Tourond Creek

Waypoint Info

Lat Long

(49.545943, -96.782742)

GPS Coordinates

49° 32′ 45.3948” N
96° 46′ 57.8712” W

Next Waypoint (East)

Blind Creek & Keating Cairn

Previous Waypoint (West)

Chortitz Church & Cemetery

History of the site

This ecological waypoint along the Peace Trail takes its name from a Mennonite settler village which existed on this site from 1874 to 1887.

However, people lived here long before that. Talk to anyone who remembers this area back in the day, and they’ll likely recall Indigenous people living in these woods. An early map of the East Reserve has this area greyed out, as if to indicate it wasn’t part of the East Reserve. It may have belonged to the Métis.

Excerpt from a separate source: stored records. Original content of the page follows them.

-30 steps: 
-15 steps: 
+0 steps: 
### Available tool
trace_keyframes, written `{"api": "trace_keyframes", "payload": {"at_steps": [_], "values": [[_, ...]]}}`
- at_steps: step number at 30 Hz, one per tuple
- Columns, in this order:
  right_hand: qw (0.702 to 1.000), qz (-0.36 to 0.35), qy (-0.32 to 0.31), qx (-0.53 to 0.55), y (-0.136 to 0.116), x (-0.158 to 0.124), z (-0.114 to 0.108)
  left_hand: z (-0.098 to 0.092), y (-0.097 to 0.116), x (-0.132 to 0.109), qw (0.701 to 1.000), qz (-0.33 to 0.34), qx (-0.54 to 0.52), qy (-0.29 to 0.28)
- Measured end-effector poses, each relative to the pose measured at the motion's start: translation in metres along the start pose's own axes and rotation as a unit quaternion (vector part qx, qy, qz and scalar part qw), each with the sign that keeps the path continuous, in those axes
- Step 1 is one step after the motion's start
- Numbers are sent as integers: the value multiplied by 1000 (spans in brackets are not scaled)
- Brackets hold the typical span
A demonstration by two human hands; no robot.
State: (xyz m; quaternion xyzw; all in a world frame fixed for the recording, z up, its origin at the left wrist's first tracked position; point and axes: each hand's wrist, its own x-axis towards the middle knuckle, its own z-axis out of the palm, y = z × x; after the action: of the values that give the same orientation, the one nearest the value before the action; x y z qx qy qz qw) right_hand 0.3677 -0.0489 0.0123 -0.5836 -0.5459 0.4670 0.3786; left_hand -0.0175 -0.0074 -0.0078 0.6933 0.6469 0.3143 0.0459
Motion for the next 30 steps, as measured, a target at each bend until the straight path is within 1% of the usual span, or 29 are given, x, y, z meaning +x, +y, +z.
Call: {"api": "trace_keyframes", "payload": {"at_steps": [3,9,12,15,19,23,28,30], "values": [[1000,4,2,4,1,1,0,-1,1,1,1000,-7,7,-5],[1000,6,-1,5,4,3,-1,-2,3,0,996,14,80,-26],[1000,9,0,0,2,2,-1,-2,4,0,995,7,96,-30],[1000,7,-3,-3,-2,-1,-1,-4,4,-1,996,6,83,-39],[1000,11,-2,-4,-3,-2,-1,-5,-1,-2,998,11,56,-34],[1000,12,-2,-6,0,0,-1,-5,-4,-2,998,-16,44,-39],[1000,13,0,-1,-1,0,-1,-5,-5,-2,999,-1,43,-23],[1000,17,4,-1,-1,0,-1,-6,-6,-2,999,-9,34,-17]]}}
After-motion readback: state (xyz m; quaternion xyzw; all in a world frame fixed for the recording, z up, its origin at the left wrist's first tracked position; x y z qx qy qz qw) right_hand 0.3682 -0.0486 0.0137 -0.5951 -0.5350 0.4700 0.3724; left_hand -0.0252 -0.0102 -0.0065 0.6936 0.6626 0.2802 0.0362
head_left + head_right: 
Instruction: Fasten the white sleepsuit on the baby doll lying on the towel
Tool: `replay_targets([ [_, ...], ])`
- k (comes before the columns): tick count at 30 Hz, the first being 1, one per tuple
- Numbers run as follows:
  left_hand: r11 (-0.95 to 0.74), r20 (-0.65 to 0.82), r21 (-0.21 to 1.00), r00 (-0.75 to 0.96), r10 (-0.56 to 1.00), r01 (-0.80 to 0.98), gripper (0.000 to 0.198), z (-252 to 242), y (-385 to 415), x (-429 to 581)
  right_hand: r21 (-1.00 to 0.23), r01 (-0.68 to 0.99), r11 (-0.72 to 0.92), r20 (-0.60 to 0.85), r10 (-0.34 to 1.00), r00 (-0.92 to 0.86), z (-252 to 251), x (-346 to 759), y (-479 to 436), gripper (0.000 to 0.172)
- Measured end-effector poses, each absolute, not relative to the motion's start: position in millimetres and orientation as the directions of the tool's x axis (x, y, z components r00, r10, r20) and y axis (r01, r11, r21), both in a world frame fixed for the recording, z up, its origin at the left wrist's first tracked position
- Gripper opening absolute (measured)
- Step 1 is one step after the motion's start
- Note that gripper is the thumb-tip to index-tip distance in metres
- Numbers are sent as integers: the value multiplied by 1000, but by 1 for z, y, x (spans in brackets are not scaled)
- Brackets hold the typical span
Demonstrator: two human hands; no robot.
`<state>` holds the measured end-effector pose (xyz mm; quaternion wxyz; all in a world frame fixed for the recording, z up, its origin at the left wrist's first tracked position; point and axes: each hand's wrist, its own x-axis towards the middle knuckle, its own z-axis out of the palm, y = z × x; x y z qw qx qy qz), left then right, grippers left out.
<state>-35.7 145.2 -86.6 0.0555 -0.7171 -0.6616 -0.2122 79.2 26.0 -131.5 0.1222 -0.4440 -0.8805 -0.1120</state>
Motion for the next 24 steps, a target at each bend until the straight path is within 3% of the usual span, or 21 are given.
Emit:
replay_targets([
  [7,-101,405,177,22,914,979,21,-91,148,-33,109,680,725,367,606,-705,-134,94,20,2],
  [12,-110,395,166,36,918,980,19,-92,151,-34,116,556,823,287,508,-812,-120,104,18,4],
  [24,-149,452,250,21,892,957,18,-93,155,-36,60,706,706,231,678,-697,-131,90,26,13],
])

The picture above was perhaps taken in what we today think of as the Rosenthal woods. The photo was published in Historical Sketches of the East Reserve, found in the Ebenfeld chapter that mentions other villages in the Mitchell area. (Ebenfeld was about half a mile east of Rosenthal.)

According to the Historical Atlas of the East Reserve, there were many Mennonite homestead applications filed on this village site in 1874. By 1876, there were at least 26 families living here, making Rosenthal a pretty large village for the early days of the East Reserve (today the RM of Hanover). The village itself was short-lived. By 1887, only two families remained; the rest had all left the stony East Reserve to settle in the fertile West Reserve (today the RMs of Stanley and Rhineland). Apparently there had been a school in Rosenthal… which by 1879 no longer was reporting any students. The Atlas also suggests there’s a cemetery here… somewhere.

One wonders if it was accidentally removed when half the site was excavated in building the Mitchell lagoon.


When the RM of Hanover built Mitchell’s lagoon, they used clay from nearby Rosenthal, and the Seine Rat Roseau Watershed District website alludes to “the presence of artifacts” found on-site. The digging left a hole, so the SRRWD partnered with the RM to create Rosenthal Nature Park.

What you see here today

Modeled after the Tourond Creek Discovery Centre, Rosenthal is a special place. Visitors can enjoy walking trails through the woods, past a field of wildflowers in summer, birdhouses all year long, and walk out into the middle of the pond where you’ll find benches perfect for observing wildlife.

Dangers include poison ivy and ticks.